PROBLEM TO WORK ON >> Each line of the data should be transcribed exactly as given.

Entries taken from a collection
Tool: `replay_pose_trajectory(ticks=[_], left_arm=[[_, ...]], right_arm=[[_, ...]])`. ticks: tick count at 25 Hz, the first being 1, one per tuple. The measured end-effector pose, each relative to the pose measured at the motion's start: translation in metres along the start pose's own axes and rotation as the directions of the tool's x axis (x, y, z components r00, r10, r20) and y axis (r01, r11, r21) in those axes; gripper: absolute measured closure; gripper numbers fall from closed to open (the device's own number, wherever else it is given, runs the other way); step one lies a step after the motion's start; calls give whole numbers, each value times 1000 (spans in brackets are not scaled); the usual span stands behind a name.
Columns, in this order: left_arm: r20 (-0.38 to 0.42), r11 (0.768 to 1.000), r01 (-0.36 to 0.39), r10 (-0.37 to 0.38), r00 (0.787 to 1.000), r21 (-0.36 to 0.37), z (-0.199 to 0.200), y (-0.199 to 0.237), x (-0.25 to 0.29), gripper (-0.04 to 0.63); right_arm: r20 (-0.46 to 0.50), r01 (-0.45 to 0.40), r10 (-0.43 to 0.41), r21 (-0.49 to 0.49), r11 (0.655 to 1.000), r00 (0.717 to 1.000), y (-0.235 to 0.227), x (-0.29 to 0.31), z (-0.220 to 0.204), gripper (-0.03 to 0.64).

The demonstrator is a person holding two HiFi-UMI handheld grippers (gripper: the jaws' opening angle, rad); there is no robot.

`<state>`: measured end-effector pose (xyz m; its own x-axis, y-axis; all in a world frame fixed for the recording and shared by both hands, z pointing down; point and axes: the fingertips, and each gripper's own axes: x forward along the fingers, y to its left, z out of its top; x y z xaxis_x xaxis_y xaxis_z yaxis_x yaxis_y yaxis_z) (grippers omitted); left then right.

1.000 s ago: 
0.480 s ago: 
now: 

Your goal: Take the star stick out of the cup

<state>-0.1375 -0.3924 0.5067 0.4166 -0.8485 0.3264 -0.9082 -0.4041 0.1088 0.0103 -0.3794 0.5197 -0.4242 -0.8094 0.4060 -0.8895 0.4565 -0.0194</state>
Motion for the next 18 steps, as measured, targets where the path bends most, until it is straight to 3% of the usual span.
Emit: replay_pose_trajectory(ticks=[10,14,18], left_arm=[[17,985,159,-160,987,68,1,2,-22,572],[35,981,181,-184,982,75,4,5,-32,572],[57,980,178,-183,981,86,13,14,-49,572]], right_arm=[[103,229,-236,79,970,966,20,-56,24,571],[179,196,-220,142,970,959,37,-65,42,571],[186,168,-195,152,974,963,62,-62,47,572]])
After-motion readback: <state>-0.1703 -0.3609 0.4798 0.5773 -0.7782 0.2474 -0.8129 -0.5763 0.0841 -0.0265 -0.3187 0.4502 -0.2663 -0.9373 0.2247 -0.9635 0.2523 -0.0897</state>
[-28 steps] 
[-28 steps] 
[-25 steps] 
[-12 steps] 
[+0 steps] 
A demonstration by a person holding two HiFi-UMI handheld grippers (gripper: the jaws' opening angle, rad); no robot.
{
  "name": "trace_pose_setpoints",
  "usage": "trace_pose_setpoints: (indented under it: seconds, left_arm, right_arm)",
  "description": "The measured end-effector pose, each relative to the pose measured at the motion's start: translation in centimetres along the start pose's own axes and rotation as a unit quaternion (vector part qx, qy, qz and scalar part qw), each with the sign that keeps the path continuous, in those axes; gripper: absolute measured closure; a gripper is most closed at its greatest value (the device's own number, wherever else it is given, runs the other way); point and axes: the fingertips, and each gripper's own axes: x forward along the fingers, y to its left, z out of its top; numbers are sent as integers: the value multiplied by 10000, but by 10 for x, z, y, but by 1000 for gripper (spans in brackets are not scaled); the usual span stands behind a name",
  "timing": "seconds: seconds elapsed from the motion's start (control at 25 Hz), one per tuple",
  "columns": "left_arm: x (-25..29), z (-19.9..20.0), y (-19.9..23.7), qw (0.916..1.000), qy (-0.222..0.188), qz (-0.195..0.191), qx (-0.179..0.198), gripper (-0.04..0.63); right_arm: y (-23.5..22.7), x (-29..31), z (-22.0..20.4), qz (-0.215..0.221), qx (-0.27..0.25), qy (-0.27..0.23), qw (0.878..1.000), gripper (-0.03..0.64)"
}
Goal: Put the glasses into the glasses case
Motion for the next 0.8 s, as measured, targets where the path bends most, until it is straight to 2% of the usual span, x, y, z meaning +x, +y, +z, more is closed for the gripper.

TASK RESPONSE >>
Tool: `replay_pose_trajectory(ticks=[_], left_arm=[[_, ...]], right_arm=[[_, ...]])`. ticks: tick count at 25 Hz, the first being 1, one per tuple. The measured end-effector pose, each relative to the pose measured at the motion's start: translation in metres along the start pose's own axes and rotation as the directions of the tool's x axis (x, y, z components r00, r10, r20) and y axis (r01, r11, r21) in those axes; gripper: absolute measured closure; gripper numbers fall from closed to open (the device's own number, wherever else it is given, runs the other way); step one lies a step after the motion's start; calls give whole numbers, each value times 1000 (spans in brackets are not scaled); the usual span stands behind a name.
Columns, in this order: left_arm: r20 (-0.38 to 0.42), r11 (0.768 to 1.000), r01 (-0.36 to 0.39), r10 (-0.37 to 0.38), r00 (0.787 to 1.000), r21 (-0.36 to 0.37), z (-0.199 to 0.200), y (-0.199 to 0.237), x (-0.25 to 0.29), gripper (-0.04 to 0.63); right_arm: r20 (-0.46 to 0.50), r01 (-0.45 to 0.40), r10 (-0.43 to 0.41), r21 (-0.49 to 0.49), r11 (0.655 to 1.000), r00 (0.717 to 1.000), y (-0.235 to 0.227), x (-0.29 to 0.31), z (-0.220 to 0.204), gripper (-0.03 to 0.64).

The demonstrator is a person holding two HiFi-UMI handheld grippers (gripper: the jaws' opening angle, rad); there is no robot.

`<state>`: measured end-effector pose (xyz m; its own x-axis, y-axis; all in a world frame fixed for the recording and shared by both hands, z pointing down; point and axes: the fingertips, and each gripper's own axes: x forward along the fingers, y to its left, z out of its top; x y z xaxis_x xaxis_y xaxis_z yaxis_x yaxis_y yaxis_z) (grippers omitted); left then right.

1.000 s ago: 
0.480 s ago: 
now: 

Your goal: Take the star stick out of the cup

<state>-0.1375 -0.3924 0.5067 0.4166 -0.8485 0.3264 -0.9082 -0.4041 0.1088 0.0103 -0.3794 0.5197 -0.4242 -0.8094 0.4060 -0.8895 0.4565 -0.0194</state>
Motion for the next 18 steps, as measured, targets where the path bends most, until it is straight to 3% of the usual span.
Emit: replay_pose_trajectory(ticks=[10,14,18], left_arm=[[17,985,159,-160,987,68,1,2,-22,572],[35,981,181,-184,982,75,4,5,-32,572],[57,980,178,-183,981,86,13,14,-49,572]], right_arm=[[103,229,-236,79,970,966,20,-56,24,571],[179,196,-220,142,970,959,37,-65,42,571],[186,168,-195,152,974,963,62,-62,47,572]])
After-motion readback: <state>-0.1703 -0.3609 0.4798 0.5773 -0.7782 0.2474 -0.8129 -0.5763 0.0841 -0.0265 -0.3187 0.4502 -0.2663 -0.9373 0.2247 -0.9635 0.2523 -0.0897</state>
[-28 steps] 
[-28 steps] 
[-25 steps] 
[-12 steps] 
[+0 steps] 
A demonstration by a person holding two HiFi-UMI handheld grippers (gripper: the jaws' opening angle, rad); no robot.
{
  "name": "trace_pose_setpoints",
  "usage": "trace_pose_setpoints: (indented under it: seconds, left_arm, right_arm)",
  "description": "The measured end-effector pose, each relative to the pose measured at the motion's start: translation in centimetres along the start pose's own axes and rotation as a unit quaternion (vector part qx, qy, qz and scalar part qw), each with the sign that keeps the path continuous, in those axes; gripper: absolute measured closure; a gripper is most closed at its greatest value (the device's own number, wherever else it is given, runs the other way); point and axes: the fingertips, and each gripper's own axes: x forward along the fingers, y to its left, z out of its top; numbers are sent as integers: the value multiplied by 10000, but by 10 for x, z, y, but by 1000 for gripper (spans in brackets are not scaled); the usual span stands behind a name",
  "timing": "seconds: seconds elapsed from the motion's start (control at 25 Hz), one per tuple",
  "columns": "left_arm: x (-25..29), z (-19.9..20.0), y (-19.9..23.7), qw (0.916..1.000), qy (-0.222..0.188), qz (-0.195..0.191), qx (-0.179..0.198), gripper (-0.04..0.63); right_arm: y (-23.5..22.7), x (-29..31), z (-22.0..20.4), qz (-0.215..0.221), qx (-0.27..0.25), qy (-0.27..0.23), qw (0.878..1.000), gripper (-0.03..0.64)"
}
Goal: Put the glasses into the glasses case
Motion for the next 0.8 s, as measured, targets where the path bends most, until it is straight to 2% of the usual span, x, y, z meaning +x, +y, +z, more is closed for the gripper.

Nothing remains to be added to the output.